> Problem to solve
Show, from the entries below, every line in which "that" appears.

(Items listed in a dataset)
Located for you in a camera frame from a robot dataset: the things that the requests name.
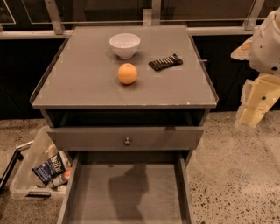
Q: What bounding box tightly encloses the metal railing frame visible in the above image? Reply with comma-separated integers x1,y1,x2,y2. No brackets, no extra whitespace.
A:
0,0,280,40

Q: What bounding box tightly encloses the blue chip bag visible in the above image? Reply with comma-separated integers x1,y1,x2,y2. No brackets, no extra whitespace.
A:
31,151,67,186

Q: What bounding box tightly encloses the white ceramic bowl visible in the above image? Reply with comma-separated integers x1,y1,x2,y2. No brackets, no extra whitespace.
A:
109,33,141,59

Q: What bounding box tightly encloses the clear plastic bin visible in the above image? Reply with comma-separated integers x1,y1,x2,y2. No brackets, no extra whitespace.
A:
10,126,72,195

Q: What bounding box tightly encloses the grey top drawer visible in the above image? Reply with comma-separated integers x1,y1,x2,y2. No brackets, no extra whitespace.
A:
48,127,204,151

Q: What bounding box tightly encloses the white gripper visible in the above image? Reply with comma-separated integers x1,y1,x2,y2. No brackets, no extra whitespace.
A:
230,7,280,127

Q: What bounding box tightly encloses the grey drawer cabinet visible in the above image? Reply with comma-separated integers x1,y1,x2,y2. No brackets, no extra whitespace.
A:
31,26,218,157

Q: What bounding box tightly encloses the grey open middle drawer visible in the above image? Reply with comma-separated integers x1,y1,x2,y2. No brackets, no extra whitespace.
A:
57,152,193,224

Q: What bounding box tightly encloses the small red object in bin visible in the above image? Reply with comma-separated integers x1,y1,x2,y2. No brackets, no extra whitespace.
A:
63,168,72,181

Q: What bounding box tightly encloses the orange fruit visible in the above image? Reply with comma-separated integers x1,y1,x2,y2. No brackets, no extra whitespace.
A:
118,63,137,85

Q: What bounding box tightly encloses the black snack bar wrapper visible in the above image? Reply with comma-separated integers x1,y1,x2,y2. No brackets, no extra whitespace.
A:
148,54,183,72

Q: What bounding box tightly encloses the round metal drawer knob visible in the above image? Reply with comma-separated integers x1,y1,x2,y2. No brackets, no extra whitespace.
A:
123,137,131,146

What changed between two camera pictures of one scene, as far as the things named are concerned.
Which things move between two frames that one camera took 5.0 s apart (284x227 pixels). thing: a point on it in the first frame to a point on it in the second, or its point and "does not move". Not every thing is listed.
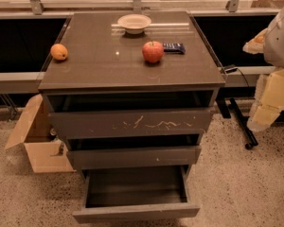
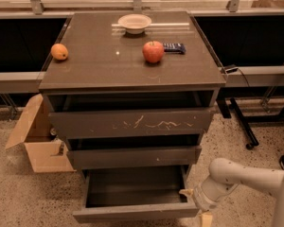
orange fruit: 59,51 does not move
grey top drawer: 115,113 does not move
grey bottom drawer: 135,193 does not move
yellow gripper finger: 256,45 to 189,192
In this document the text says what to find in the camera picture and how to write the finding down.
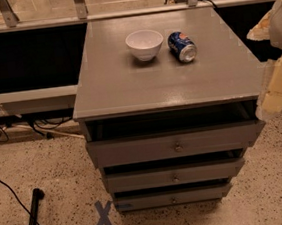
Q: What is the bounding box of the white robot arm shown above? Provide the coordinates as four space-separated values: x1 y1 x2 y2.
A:
247 0 282 122

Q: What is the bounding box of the white bowl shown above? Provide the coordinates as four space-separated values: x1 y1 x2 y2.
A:
125 29 164 61

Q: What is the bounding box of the grey top drawer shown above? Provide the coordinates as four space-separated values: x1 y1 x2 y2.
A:
86 101 265 168

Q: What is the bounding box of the blue soda can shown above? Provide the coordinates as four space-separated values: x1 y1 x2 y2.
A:
167 31 197 63

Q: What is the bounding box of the white cable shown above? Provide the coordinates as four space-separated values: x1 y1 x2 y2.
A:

> Finished exercise
Located for you in a camera frame from a robot dataset: the things that the requests name.
Which things move between two frames that one camera took 5.0 s apart (284x227 pixels). thing: a point on it in the first frame to a point on it in the second, or its point and "does not move". Not every thing is listed.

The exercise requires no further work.